▸ Your assignment:
Give back the whole listing exactly as written, pictures excluded.

▸ Data shown:
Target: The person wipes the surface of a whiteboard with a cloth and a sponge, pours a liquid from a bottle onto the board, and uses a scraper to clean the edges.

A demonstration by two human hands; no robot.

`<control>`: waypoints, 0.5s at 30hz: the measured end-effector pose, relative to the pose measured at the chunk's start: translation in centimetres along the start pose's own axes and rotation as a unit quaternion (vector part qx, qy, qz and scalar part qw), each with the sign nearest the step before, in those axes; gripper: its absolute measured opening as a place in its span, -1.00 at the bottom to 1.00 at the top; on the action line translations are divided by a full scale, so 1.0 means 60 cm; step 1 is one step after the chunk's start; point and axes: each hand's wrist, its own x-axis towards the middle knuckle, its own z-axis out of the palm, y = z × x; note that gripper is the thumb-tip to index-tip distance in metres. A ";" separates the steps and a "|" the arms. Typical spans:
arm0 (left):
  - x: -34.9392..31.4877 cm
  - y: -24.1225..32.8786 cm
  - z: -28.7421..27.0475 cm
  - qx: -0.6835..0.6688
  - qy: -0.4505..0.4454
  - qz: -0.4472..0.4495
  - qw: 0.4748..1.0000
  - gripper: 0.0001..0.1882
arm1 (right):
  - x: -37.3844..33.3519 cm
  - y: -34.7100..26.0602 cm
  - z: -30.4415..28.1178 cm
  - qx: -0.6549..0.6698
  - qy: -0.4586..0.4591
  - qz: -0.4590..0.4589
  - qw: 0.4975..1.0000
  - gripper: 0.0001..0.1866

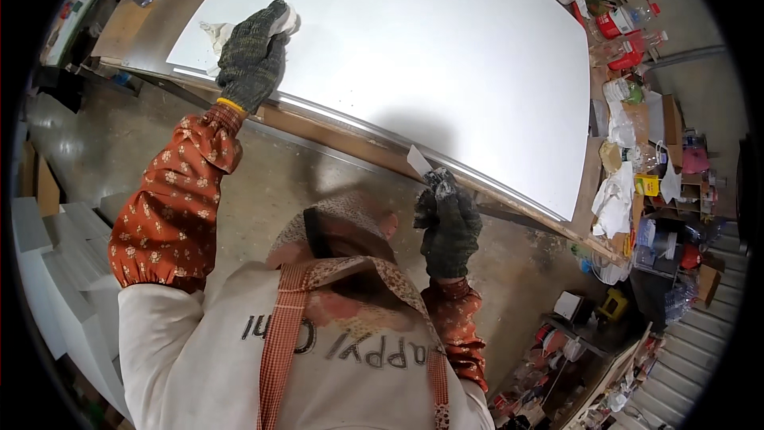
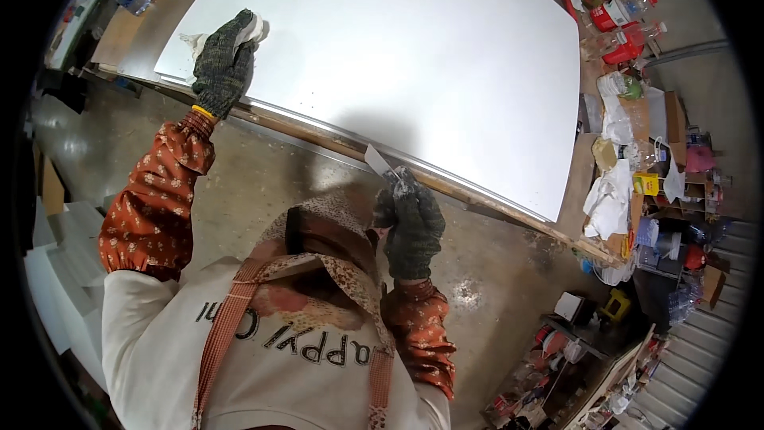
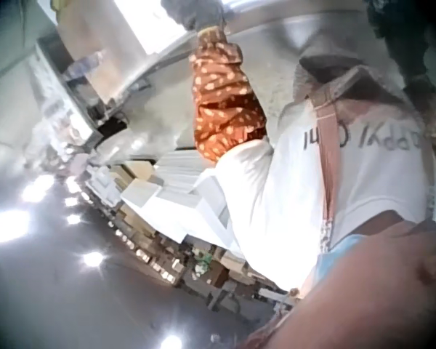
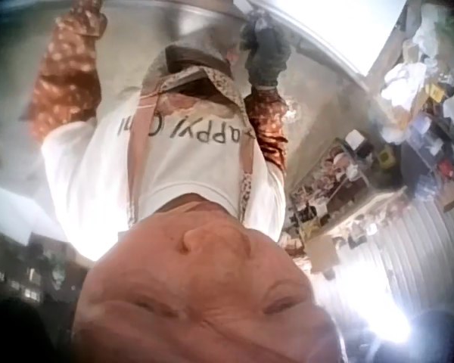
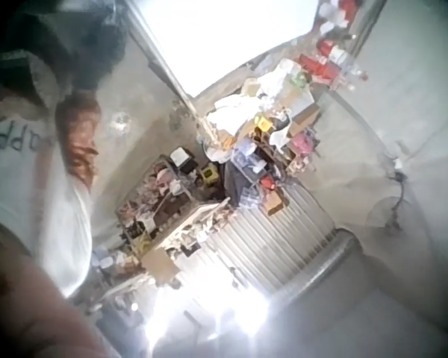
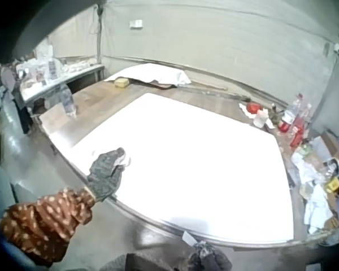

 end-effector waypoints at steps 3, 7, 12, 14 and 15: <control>-0.001 0.006 0.022 -0.028 -0.030 -0.017 0.999 -0.60 | -0.003 -0.003 0.002 -0.016 0.020 -0.003 1.000 -0.69; 0.011 0.017 0.004 -0.018 -0.024 -0.020 0.999 -0.58 | 0.001 -0.028 0.006 -0.039 0.016 0.000 0.999 -0.67; 0.013 0.022 0.004 -0.035 -0.029 -0.015 0.999 -0.58 | 0.009 -0.016 -0.017 -0.058 0.028 -0.002 0.998 -0.68; 0.014 0.025 0.001 -0.033 -0.033 -0.019 0.999 -0.58 | 0.016 -0.004 -0.041 -0.351 0.001 -0.133 0.927 -0.68; 0.015 0.027 -0.001 -0.021 -0.044 -0.037 0.998 -0.58 | 0.017 0.000 -0.052 -0.354 0.001 -0.134 0.926 -0.68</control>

▸ Exercise output:
Target: The person wipes the surface of a whiteboard with a cloth and a sponge, pours a liquid from a bottle onto the board, and uses a scraper to clean the edges.

A demonstration by two human hands; no robot.

`<control>`: waypoints, 0.5s at 30hz: the measured end-effector pose, relative to the pose measured at the chunk's start: translation in centimetres along the start pose's own axes and rotation as a unit quaternion (vector part qx, qy, qz and scalar part qw), each with the sign nearest the step before, in those axes; gripper: its absolute measured opening as a place in its span, -1.00 at the bottom to 1.00 at the top; on the action line translations are divided by a full scale, so 1.0 means 60 cm; step 1 is one step after the chunk's start; point and axes: each hand's wrist, its own x-axis towards the middle knuckle, its own z-axis out of the palm, y = z × x; note that gripper is the thumb-tip to index-tip distance in metres. A ";" separates the steps and a "|" the arms. Typical spans:
arm0 (left):
  - x: -34.9392..31.4877 cm
  - y: -24.1225..32.8786 cm
  - z: -28.7421..27.0475 cm
  - qx: -0.6835..0.6688
  - qy: -0.4505..0.4454
  - qz: -0.4472..0.4495
  - qw: 0.4748..1.0000
  - gripper: 0.0001..0.1882
arm1 (right):
  - x: -37.3844..33.3519 cm
  - y: -34.7100..26.0602 cm
  - z: -30.4415..28.1178 cm
  - qx: -0.6549..0.6698
  - qy: -0.4586..0.4591
  - qz: -0.4590..0.4589
  - qw: 0.4975..1.0000
  - gripper: 0.0001..0.1866


 end-effector waypoints at steps 3, 7, 12, 14 and 15: <control>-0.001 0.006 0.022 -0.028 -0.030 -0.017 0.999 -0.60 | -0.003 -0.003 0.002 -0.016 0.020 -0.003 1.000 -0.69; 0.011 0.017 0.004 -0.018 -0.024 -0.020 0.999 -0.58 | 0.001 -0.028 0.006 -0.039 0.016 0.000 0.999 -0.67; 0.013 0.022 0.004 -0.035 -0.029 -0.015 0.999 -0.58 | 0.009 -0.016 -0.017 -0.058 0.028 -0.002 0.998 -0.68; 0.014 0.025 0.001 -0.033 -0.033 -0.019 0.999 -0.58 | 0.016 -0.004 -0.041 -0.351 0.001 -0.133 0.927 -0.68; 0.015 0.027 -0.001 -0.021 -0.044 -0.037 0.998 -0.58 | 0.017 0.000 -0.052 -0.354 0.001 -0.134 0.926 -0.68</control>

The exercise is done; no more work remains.